Multi-model consensus looks like verification. Three models agree, so it must be right. But when the models share training data, architecture patterns, and cultural biases, agreement is just synchronized error.
Agreement ≠ truth. Sometimes it's just correlated mistakes.
Why Consensus Fails
Correlated Training Data
Most large language models train on similar web corpora. The same myths, the same biases, the same overrepresented perspectives. When they agree, they often agree on the same errors.
Architectural Similarity
Transformer architectures share fundamental patterns. Attention mechanisms have similar blindspots. Agreement may reflect shared architectural limitations, not convergent truth.
Cultural Homogeneity
Models trained predominantly on English text, Western perspectives, recent decades. They share cultural assumptions. Consensus may just mean "this is what the English-speaking internet believes."
How The Trap Springs
The Confidence Illusion
One model says something confidently. You're skeptical. You check with a second model - same answer. A third - same again. Your skepticism fades. But all three may have learned the same confident error.
The Verification Theater
You've built a multi-model pipeline for safety. Model A generates, Model B checks, Model C validates. It feels robust. But if they share the same blindspots, the check is theater.
The Minority Report Problem
What if one model dissents? You're trained to trust the majority. But the dissenting model might be the only one that escaped the shared error. Consensus silences the signal.
Where The Trap Bites
Medical Misinformation
Multiple models confidently repeat the same health myth because it appeared in many training sources. Consensus makes the myth harder to question. The Wikipedia entry was wrong, and everyone learned from it.
Legal Research
Models cite the same non-existent cases because they learned from each other's hallucinations in web content. Cross-model verification finds the same fake citations.
Financial Analysis
Models share consensus views about markets that reflect common biases. When they agree that something is safe, they may all be wrong in the same direction. The 2008 risk models agreed too.

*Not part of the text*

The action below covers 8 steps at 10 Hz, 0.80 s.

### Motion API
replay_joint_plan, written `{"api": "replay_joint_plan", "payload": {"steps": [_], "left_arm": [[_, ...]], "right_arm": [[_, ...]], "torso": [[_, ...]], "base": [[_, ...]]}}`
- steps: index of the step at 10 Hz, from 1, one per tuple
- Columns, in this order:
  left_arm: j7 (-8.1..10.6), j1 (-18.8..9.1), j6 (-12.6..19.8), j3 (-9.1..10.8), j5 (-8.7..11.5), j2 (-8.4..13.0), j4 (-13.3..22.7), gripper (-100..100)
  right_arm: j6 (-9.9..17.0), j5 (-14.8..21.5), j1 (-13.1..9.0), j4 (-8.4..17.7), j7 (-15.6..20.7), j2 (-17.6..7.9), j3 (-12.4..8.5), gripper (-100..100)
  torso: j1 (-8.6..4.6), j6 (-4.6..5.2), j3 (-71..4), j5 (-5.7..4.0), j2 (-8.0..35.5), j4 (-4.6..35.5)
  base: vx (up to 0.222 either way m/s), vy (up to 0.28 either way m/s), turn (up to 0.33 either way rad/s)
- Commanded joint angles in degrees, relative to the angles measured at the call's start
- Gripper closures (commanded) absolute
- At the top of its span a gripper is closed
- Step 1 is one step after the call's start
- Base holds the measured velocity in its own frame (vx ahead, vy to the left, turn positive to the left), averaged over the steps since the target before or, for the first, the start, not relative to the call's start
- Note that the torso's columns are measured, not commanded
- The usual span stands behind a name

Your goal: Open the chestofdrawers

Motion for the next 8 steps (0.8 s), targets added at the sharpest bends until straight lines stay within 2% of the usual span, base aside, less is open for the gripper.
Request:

Beyond Consensus Verification
Diverse Training Origins
If you must use multiple models, choose ones with genuinely different training data. A model trained primarily on academic papers vs. one trained on code vs. one trained on non-English web. Diversity reduces correlation.
Structural Diversity
Different architectures have different blindspots. A retrieval-augmented model vs. a pure transformer vs. a symbolic system. Agreement across structural diversity means more.
Human Orthogonality
Humans make different errors than models. A human checker adds uncorrelated perspective. Don't replace human judgment with multi-model consensus - that's trading one correlation for another.
Cryptographic Verification
zkML and proof systems let you verify computation without trusting judgment. Prove the math is correct rather than asking multiple models if the answer seems right. Verification by proof, not poll.
Ground Truth Anchors
Connect to external reality. Can you verify against primary sources, physical measurements, or formal proofs? Ground truth doesn't share model biases.
Are You In The Trap?
The Correlation Question
Ask: "Do my verification models share training data, architecture, or cultural context?" If yes, their agreement proves less than you think.
The Dissent Signal
When one model disagrees, do you investigate or override? If you consistently trust the majority, you're optimizing for consensus, not truth.
The Surprise Check
When was the last time your verification system caught something surprising? If it only ever confirms, it's not verifying - it's ratifying.
The verification trap is seductive because consensus feels like truth. When everyone agrees, doubt seems unreasonable. But correlated systems produce correlated errors. Agreement between things that learned together proves only that they learned together.
Real verification requires independence. Independent data. Independent architecture. Independent perspective. When those align, you might be approaching truth. When similar systems agree, you might just be counting the same vote multiple times.
Don't count votes. Verify independence. Then count votes.